As well as the increasing choice of benefits on offer, Mattison is enthusiastic about the power of the web in changing customer attitudes and behaviour. By customising healthy eating plans and setting up exercise plans on line, he says they are changing the way that customers think about them as a provider as well as their own behaviour. He says this will have an effect not just on PruProtection but on the industry as a whole.
"I think as an insurance industry in general we have not done enough work on the interface of the product.
"It is a massive opportunity to really rethink the way that people perceive financial services as an industry."
Matisonn is also bullish about the future for both PruProtect and PruHealth over the next few years. Matisonn says there are opportunities for both businesses and as they are both in the growth stages, they will be less affected by a downturn than some businesses.
"Fortunately, as a relatively new company we do not have much to defend. If we were an existing company and were going from 2,000 employees to 1,800 employers, that would be one thing but we are still building to 1,800.
"We see opportunity. I do not want to be naive to the challenges that are ahead of us as the economy tightens but the core demand will not dry up. In fact, arguably some of the demands on the NHS will increase and we are well placed to take advantage of that.
"On the protection side, obviously we are linked to the mortgage market.
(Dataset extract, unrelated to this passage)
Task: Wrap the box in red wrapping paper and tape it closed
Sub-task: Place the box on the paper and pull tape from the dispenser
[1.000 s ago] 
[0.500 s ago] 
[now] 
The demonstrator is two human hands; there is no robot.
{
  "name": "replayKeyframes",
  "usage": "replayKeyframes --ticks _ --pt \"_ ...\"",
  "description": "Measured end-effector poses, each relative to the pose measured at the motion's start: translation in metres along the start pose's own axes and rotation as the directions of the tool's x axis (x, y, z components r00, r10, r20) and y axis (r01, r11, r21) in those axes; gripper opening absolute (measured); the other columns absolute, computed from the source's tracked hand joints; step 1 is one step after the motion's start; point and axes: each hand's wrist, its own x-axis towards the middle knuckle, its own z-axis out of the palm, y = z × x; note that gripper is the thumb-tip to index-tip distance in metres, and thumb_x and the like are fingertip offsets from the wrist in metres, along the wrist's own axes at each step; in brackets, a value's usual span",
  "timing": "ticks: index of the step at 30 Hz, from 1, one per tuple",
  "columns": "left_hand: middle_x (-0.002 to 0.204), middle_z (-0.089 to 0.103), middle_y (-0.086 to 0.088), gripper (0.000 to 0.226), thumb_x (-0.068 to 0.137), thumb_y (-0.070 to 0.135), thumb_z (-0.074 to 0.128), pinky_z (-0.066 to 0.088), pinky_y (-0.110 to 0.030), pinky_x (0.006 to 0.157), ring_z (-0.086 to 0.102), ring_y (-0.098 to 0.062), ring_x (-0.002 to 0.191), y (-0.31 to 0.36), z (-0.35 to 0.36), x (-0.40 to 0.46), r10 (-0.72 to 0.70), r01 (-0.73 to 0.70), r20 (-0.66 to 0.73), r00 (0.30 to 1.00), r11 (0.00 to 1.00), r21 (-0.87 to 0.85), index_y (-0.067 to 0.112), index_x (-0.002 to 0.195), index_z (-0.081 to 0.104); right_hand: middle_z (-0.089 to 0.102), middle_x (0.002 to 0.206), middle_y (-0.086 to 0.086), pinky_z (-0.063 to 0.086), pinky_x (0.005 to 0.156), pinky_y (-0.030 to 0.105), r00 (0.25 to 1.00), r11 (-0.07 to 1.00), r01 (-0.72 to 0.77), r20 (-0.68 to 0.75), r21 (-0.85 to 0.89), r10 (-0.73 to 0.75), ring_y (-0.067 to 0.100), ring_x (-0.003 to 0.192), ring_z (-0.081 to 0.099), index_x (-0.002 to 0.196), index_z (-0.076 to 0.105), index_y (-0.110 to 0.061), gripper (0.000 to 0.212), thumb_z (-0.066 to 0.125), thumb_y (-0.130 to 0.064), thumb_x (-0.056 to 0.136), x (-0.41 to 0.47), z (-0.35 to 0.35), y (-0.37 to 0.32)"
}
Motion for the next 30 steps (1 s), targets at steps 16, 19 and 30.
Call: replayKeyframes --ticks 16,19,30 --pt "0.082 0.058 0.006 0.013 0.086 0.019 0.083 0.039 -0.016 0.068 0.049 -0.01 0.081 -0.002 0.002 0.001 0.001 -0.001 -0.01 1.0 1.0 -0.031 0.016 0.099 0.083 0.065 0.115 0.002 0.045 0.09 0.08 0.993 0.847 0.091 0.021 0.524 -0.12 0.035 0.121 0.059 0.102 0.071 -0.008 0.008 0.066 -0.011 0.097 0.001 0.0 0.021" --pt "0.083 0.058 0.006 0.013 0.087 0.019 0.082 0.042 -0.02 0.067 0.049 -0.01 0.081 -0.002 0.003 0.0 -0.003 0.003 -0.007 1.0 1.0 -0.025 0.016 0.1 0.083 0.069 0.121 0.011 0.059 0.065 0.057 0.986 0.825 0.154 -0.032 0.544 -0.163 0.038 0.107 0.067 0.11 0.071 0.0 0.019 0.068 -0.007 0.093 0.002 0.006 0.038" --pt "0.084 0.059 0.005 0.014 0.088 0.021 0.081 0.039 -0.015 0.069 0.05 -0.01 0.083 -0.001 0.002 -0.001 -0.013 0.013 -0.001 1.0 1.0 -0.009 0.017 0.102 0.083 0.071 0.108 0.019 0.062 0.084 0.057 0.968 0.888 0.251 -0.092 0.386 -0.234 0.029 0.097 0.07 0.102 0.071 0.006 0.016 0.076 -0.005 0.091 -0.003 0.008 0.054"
We realise it will take longer to get to the numbers that we wanted to a year ago but fundamentally we are not a short-term player, we are a long- term player and again the product opens up a number of opportunities."
Born: 1972, South Africa
Lives: Hampstead Garden Suburb, London
Education: BSc, University of the Witwatersrand, Fellow of the Faculty of Actuaries
Career: 2007-present, CEO of PruProtection; 2005-present, CEO of PruHealth; 1994-2005 Discovery South Africa; previously with Commercial Union Life
Likes: Running, cycling, reading
Dislikes: Poor-value systems
Drives: Toyota Prius
Book: The World is Flat by Thomas Friedman
Film: The Dark Knight
Album: Woodface by Crowded House,
Career ambition: To build a great business and one that makes a difference
Life ambition: To make a difference and provide my children with the opportunity to do what they want to do
If I wasn't doing this I would be…Riding my bicycle.